From the line containing "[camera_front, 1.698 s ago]" down to the last line of the material below, copy each line exactly and leave out the rest.

GIVEN DATA ▸
--- START ---

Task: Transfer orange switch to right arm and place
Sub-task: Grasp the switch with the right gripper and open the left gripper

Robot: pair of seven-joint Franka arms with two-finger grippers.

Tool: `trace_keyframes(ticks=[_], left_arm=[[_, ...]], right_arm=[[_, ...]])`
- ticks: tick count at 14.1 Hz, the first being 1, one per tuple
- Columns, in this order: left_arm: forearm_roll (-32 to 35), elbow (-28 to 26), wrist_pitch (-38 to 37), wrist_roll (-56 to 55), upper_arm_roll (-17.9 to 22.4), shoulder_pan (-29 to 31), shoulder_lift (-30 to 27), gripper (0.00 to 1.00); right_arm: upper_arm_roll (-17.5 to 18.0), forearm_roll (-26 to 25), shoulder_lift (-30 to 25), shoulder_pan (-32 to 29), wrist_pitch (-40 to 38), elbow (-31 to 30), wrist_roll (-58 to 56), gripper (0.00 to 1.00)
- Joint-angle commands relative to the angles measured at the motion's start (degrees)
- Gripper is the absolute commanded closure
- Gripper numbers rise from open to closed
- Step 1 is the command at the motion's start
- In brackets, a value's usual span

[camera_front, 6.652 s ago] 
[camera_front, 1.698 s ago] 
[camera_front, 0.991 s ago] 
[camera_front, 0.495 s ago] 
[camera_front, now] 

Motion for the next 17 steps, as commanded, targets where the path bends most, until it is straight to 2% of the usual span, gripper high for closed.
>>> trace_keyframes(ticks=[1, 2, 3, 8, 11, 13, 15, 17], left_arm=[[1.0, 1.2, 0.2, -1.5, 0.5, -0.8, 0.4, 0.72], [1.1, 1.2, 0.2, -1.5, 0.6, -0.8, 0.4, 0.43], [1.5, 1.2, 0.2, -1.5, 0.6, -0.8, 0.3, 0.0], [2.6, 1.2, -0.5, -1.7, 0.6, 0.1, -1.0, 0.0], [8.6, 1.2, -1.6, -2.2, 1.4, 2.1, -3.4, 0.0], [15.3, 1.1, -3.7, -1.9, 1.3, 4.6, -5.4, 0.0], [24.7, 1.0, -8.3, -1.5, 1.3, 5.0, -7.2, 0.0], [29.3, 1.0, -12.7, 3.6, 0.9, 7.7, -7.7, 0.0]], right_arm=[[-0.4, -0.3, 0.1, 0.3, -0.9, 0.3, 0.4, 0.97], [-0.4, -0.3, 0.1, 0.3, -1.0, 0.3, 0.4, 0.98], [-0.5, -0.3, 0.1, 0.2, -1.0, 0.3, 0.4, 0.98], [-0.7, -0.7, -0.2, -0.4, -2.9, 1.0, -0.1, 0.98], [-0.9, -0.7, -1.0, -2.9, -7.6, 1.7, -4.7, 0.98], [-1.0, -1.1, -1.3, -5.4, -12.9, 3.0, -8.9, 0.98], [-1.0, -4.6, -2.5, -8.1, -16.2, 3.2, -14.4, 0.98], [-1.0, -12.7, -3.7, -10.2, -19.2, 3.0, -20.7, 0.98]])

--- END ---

RESULT OF THE TASK ▸
[camera_front, 1.698 s ago] 
[camera_front, 0.991 s ago] 
[camera_front, 0.495 s ago] 
[camera_front, now] 

Motion for the next 17 steps, as commanded, targets where the path bends most, until it is straight to 2% of the usual span, gripper high for closed.
>>> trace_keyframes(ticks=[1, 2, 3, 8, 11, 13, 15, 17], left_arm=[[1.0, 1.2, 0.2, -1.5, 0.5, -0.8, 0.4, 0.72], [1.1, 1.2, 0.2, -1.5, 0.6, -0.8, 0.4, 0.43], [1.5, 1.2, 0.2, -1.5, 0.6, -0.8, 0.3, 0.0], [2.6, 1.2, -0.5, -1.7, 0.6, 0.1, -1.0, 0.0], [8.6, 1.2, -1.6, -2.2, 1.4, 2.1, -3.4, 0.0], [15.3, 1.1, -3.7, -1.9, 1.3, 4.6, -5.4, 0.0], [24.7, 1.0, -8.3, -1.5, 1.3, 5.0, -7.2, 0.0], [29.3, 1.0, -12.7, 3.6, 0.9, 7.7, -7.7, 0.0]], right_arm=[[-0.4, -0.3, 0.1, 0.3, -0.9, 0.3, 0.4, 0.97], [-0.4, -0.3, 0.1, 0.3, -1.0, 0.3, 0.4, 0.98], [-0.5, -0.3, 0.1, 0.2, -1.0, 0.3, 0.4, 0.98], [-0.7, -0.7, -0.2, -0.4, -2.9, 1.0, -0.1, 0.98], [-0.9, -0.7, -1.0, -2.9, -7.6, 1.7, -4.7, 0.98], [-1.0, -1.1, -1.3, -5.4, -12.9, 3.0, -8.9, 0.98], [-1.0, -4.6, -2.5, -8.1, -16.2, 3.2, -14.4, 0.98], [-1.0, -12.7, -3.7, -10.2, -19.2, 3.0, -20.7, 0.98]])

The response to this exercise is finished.